The Board’s view is in accord with well-established equitable principles. Indeed, the Supreme Court has made clear that “[t]he most elementary conceptions of justice and public policy require that the wrongdoer shall bear the risk of the uncertainty which his own wrong has created.” Bigelow v. RKO Radio Pictures, 327 U.S. 251, 265, 66 S.Ct. 574, 580, 90 L.Ed. 652 (1946).2 In short, the Board, in seeking to uphold the public interest and restore the status quo, is entitled to place the burden of any uncertainty on the Union as the wrongdoer in this case.

Faced with such a situation, the Board correctly resolved the uncertainty in favor of the injured employees and not the wrongdoers, and presumed that Tenorio and Fowler’s grievance, if fully and fairly processed, would have been found meritorious and that they would have been reinstated with backpay.3 In this instance I *427believe the Board’s order was correct and for the foregoing reasons I would affirm that order.

. Ordinarily, the Board probably cannot pass on the merits of the discharge since its order could be construed as an attempt to remedy the Employer's breach of contract. Such an attempt would very likely overstep the Board’s authority to act. See Vaca v. Sipes, 386 U.S. 171, 187-88 (1967); NLRB v. Electrical Workers IUE Local 485, 454 F.2d 17, 23-24 (1972).

. See also Leeds & Northrup Co. v. NLRB, 391 F.2d 874, 880 (3d Cir.1968) ("the Board can hardly be said to be effectuating policies beyond the purposes of the Act by resolving the doubt against the party who violated the Act.”); NLRB v. Swinerton, 202 F.2d 511, 516 (9th Cir.1953).

. In Steelworkers v. NLRB, 692 F.2d 1052 (7th Cir.1982), the court failed to enforce the Board’s finding that the union violated its duty of fair representation. Thus, the court technically did not need to face the question of the proper remedy for such a violation. However, the court there further stated that the Board’s proposed backpay remedy could not be enforced because there was no finding the discriminatee’s grievance had merit, and thus it could not be *427said that the union had caused any damage since there was no finding of breach of contract. On the other hand, the court conceded that in the event the arbitration order is found to be time-barred, the Board may pass on the merits of the contract claim to the extent that it effects the union’s liability. Id. at 1057.

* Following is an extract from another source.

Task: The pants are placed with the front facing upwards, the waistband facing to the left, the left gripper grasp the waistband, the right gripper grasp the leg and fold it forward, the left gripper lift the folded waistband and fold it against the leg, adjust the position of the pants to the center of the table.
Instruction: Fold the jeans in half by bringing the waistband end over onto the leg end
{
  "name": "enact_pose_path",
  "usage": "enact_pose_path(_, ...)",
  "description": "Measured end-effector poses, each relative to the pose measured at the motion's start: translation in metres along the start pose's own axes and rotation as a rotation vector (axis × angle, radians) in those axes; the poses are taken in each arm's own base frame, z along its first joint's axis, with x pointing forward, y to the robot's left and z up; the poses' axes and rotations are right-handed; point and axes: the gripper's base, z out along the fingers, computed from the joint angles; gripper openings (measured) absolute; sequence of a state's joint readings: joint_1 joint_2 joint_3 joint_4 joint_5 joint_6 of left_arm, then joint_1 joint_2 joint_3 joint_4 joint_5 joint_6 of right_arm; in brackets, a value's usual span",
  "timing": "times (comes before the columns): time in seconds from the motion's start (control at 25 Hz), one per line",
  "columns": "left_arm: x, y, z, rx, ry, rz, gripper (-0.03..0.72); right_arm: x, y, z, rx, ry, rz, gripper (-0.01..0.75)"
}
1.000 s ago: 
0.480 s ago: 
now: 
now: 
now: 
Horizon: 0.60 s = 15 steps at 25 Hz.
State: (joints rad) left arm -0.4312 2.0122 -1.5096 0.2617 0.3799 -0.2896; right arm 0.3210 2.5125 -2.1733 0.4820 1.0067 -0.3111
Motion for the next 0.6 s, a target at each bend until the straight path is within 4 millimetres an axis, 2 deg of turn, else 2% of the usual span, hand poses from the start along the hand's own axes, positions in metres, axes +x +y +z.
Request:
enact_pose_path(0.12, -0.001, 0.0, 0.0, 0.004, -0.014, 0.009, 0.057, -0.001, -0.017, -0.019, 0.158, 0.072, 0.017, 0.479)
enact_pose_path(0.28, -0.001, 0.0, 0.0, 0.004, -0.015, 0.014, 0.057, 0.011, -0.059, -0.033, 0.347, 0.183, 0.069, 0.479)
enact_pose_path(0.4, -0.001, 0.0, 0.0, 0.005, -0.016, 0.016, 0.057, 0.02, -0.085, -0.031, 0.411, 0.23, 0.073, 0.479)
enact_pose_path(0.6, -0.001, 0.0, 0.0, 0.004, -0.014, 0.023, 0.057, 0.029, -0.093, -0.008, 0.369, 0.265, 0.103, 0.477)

In NLRB v. Electrical Workers IUE Local 485, 454 F.2d 17, 22 (2d Cir.1972), the court enforced the Board’s initial order which, like the order in this case, required the offending union to “take [the discriminatee’s] grievance to arbitration if necessary.” The court explicitly noted that "if a section 301 suit against the employer is required in order to obtain arbitration ... it will be deemed necessary for the purpose of complying with the order" (footnote omitted). The court, however, found it “premature to deal with" the "problem” addressed by the Board in this case— the respondent’s liability for backpay if it is finally unable to obtain arbitration of the discri-minatees’ grievance. Id. at 24. The court further noted that “[u]ntil some tribunal determines the validity of the [discriminatees] discharge, any assessment of back pay might well be regarded as speculative and punitive.” Id. at 23.

However, since the Board did reach a final determination that the Union breached its duty of fair representation, I find nothing speculative or inconsistent with the above-discussed principles of equity, in assigning the Union with backpay liability should it be unable now to pursue the remaining stages of the grievance.